Sampai sekarang sumber mata air yang terdapat
di bantaran sungai Batanggadis ini masih ada dan dipergunakan masyarakat
sebagai sumber mata air dalam kehidupan seharai-hari. Sebagai suatu sumber mata
air, mata air ini juga terpengaruh dengan keadaan ini. Sehingga pada saat musim
panas atau kemarau, jumlah air yang terdapat dikolam ini akan turun drastis,
tetapi tidak sampai mengalami kekeringan.
Sebagai rasa syukur kepada Allah SWT atas
karunianya yang sangat besar ini, persis disebelah sumber mata air ini dibangunlah
sebuah Mesjid yang sederhana sebagai tempat beribadah dan kegiatan keagamaan
lainnya. Sekarang, Mesjid ini telah dibongkar dan dibangun dengan bangunan yang
lebih permanent walaupun masih dalam tahap penyelesaian tetapi tidak mengurangi
keindahan bentuknya dan menjadi Mesjid kebanggaan bagi masyarakat di desa ini.
Suatu ketika pemerintah Propinsi Sumatera Utara
membuat suatu proyek pengadaan air bersih bagi daerah terpencil seperti
Siladang ini, alat-alat beratpun mulai dimasukkan kedaerah ini. Mulai dari mata
bor, pipa-pipa berbagai inci. Pada suatu titik tertentu dilakukakanlah kegiatan
pemboran pencarian sumber mata air bersih bagi penduduk setempat, sejak hari
pertama dan hingga berbulan lamanya pengeboran dan pencarian sumber air yang
dimaksud belum juga berhasil walaupun telah beberapa meter dalamnya dan
akhirnya para pekerja meninggalkan lokasi tersebut begitu saja.
Berdasarkan ilmu Geologi, Formasi batuan daerah
Siladang ini terdiri dari batuan gamping. Batu gamping adalah sebagai suatu
batuan yang mempunyai porositas tinggi, yang berarti batuan yang tidak mungkin
menyimpan air tanah. Pada saat hujan turun, air masuk kedalam tanah dan
selanjutnya mengalir terus ke sungai Batanggadis melalui pori-pori batuan
gamping tersebut. Jadi secara geologis, keberadaan mata air ini tidak akan
bertahan lama dan terus mengalir ke sungai Batanggadis.

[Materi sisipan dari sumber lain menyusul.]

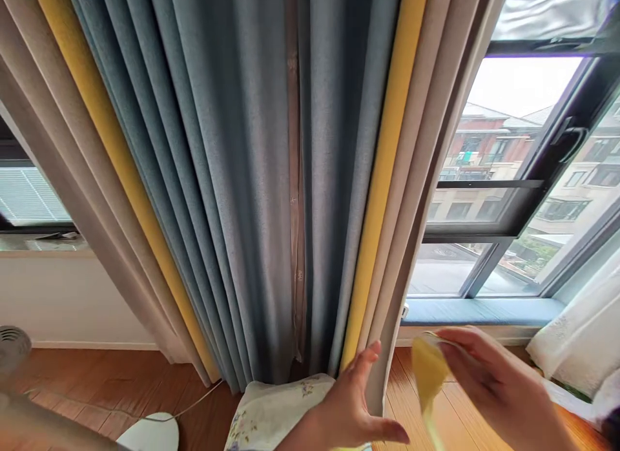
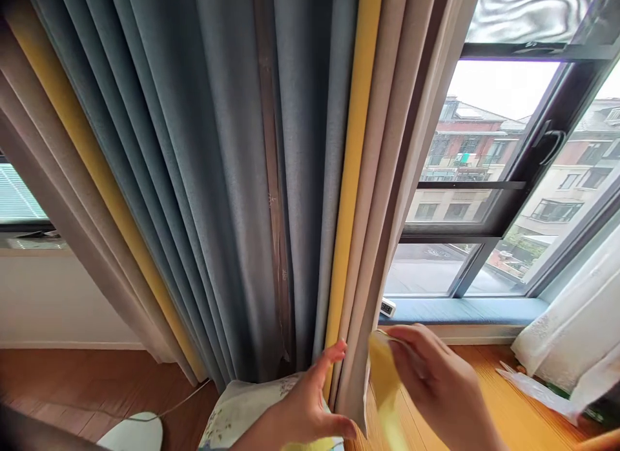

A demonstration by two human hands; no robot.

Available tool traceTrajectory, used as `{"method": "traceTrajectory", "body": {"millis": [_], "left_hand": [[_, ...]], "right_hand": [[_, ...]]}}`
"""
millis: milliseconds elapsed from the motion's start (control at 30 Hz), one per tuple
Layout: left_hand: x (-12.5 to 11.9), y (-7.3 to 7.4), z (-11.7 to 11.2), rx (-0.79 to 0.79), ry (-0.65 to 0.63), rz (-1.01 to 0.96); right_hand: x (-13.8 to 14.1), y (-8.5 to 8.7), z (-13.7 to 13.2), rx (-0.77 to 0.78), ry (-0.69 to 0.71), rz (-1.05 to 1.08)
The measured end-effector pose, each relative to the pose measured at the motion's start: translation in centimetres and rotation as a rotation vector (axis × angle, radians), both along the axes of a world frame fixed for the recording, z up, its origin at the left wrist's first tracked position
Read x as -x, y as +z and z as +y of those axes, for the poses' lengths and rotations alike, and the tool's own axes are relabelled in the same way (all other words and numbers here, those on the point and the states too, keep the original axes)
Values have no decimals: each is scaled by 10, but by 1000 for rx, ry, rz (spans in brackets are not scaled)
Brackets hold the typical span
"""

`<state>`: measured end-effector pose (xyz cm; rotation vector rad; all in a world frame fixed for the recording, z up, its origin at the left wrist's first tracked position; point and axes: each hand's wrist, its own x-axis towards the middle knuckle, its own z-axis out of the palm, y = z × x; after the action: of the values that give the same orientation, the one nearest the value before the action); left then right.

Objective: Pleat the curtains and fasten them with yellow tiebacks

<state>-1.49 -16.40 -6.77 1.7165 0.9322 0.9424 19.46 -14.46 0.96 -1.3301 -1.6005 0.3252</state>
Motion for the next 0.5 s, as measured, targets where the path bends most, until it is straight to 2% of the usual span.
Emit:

Begitu juga suatu ketika, beliau berpapasan
dengan seorang Kuria (Raja) yang baru pulang dari Desa Siladang (Aek Banir)
setelah selesai memungut pajak. Sebagai sesama manusia yang kebetulan
berpapasan di tengah jalan, beliaupun menyapa Raja ini, dasar seorang Raja
merasa orang hebat hanya menjawabnya dengan jawaban yang sangat sinis.
Setelah Raja sampai dan akan menyetorkan hasil
pajak tersebut pada Kolonial Belanda ternyata seluruh isinya telah kosong.
Teringat dengan kejadian yang barusan dilaluinya dengan jawaban yang kurang
sopan pada seseorang yang alim, Rajapun meminta ma’af kepada beliau.